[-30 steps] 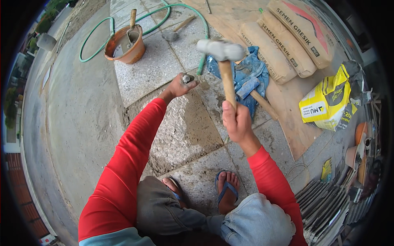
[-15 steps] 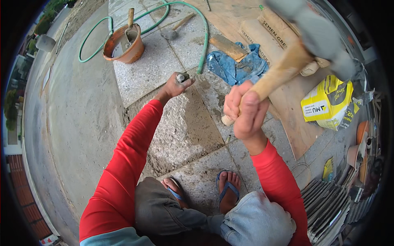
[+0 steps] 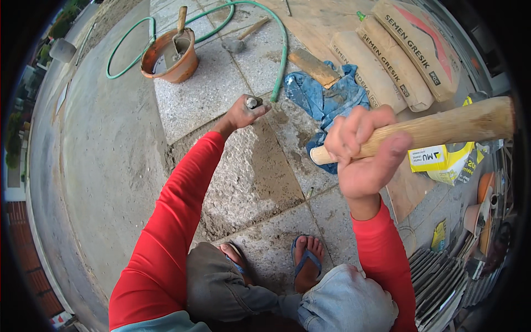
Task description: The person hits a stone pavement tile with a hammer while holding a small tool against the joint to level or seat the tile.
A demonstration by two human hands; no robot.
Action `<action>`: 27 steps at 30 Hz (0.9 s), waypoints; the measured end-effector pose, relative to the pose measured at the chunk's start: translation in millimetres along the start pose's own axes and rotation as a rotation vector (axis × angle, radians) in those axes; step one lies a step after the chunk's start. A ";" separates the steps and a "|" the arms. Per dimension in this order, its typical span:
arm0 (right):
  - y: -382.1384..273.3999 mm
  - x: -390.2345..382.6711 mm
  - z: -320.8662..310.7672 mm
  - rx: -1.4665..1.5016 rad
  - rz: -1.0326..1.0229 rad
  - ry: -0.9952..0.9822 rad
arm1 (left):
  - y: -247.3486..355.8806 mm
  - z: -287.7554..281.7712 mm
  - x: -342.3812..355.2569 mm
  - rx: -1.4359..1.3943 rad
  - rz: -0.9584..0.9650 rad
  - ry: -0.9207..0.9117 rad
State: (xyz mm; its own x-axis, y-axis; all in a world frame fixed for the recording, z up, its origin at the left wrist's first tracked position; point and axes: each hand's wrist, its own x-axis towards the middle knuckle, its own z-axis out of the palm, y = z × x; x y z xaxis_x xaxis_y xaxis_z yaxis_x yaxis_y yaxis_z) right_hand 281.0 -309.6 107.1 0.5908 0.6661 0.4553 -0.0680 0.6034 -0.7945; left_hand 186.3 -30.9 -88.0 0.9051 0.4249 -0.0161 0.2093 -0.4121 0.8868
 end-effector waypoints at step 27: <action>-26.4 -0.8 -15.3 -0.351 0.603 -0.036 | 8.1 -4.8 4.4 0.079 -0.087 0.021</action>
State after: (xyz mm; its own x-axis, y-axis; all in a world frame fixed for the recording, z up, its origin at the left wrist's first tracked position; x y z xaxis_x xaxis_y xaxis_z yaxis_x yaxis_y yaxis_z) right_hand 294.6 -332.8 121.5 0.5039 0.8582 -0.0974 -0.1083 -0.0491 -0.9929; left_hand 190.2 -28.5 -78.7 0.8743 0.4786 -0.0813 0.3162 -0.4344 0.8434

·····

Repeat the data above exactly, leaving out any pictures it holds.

[-30 steps] 
[-15 steps] 
[+0 steps] 
Task description: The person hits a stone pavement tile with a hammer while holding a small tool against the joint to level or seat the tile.
A demonstration by two human hands; no robot.
Action `<action>`: 27 steps at 30 Hz (0.9 s), waypoints; the measured end-effector pose, relative to the pose measured at the chunk's start: translation in millimetres along the start pose's own axes and rotation as a rotation vector (axis × angle, radians) in those axes; step one lies a step after the chunk's start. A ";" separates the steps and a "|" the arms. Per dimension in this order, its typical span:
arm0 (right):
  - y: -382.1384..273.3999 mm
  - x: -390.2345..382.6711 mm
  - z: -320.8662..310.7672 mm
  - rx: -1.4665..1.5016 rad
  - rz: -1.0326..1.0229 rad
  - ry: -0.9952..0.9822 rad
arm1 (left):
  - y: -247.3486..355.8806 mm
  - z: -287.7554..281.7712 mm
  - x: -342.3812..355.2569 mm
  - rx: -1.4359..1.3943 rad
  - rz: -0.9584..0.9650 rad
  - ry: -0.9207..0.9117 rad
State: (xyz mm; its own x-axis, y-axis; all in a world frame fixed for the recording, z up, its origin at the left wrist's first tracked position; point and axes: each hand's wrist, its own x-axis towards the middle knuckle, its own z-axis out of the palm, y = z × x; x y z xaxis_x xaxis_y xaxis_z yaxis_x yaxis_y yaxis_z) right_hand 281.0 -309.6 107.1 0.5908 0.6661 0.4553 -0.0680 0.6034 -0.7945; left_hand 186.3 -30.9 -88.0 0.9051 0.4249 -0.0161 0.2093 -0.4121 0.8868
 end-effector waypoints at step 27: <action>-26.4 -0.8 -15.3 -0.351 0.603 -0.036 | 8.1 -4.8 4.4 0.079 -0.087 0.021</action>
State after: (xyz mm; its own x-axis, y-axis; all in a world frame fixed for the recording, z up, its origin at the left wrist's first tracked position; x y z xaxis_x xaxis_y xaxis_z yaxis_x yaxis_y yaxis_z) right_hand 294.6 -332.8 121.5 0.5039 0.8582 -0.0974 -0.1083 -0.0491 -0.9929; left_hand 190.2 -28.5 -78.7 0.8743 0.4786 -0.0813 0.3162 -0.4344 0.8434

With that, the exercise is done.